[What the task asks]
Beginning at the line containing "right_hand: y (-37" in the material below and ending at the line containing "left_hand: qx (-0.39", return each line exactly and add nothing.

————

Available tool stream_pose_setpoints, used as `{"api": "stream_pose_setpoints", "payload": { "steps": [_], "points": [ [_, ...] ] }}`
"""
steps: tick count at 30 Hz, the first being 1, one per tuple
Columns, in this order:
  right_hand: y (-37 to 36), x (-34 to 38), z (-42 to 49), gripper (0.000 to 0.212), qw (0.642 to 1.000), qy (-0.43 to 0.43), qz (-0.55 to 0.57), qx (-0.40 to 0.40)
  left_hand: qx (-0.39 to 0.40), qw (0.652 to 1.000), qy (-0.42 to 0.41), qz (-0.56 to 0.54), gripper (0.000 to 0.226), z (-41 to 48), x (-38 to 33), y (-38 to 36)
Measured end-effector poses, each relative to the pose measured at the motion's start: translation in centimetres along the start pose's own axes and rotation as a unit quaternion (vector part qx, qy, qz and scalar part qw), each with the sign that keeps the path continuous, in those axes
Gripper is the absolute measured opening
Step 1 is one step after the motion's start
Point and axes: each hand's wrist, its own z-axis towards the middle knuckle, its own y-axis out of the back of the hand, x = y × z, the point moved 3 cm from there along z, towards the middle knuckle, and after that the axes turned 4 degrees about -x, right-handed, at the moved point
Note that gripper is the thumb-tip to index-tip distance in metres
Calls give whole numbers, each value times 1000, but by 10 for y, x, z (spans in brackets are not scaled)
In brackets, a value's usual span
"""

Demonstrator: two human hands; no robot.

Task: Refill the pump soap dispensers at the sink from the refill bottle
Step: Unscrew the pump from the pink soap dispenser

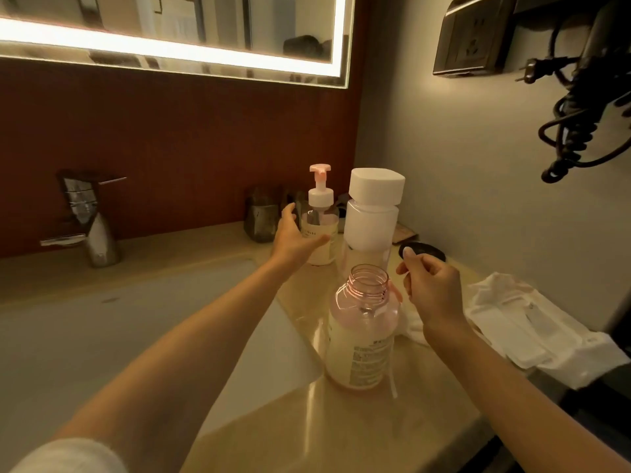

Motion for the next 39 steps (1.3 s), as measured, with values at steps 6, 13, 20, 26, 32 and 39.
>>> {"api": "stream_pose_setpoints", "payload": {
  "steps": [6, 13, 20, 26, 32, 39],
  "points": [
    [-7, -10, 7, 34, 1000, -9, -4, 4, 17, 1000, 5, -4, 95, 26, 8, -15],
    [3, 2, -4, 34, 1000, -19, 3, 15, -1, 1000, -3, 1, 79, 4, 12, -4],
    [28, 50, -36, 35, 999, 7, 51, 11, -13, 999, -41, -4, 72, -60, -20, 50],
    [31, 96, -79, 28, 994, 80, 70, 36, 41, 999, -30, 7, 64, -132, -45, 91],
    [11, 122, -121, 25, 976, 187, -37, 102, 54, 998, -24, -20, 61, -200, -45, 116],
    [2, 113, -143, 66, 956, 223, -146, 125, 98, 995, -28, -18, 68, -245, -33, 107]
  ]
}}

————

[Answer to the problem]
  right_hand: y (-37 to 36), x (-34 to 38), z (-42 to 49), gripper (0.000 to 0.212), qw (0.642 to 1.000), qy (-0.43 to 0.43), qz (-0.55 to 0.57), qx (-0.40 to 0.40)
  left_hand: qx (-0.39 to 0.40), qw (0.652 to 1.000), qy (-0.42 to 0.41), qz (-0.56 to 0.54), gripper (0.000 to 0.226), z (-41 to 48), x (-38 to 33), y (-38 to 36)

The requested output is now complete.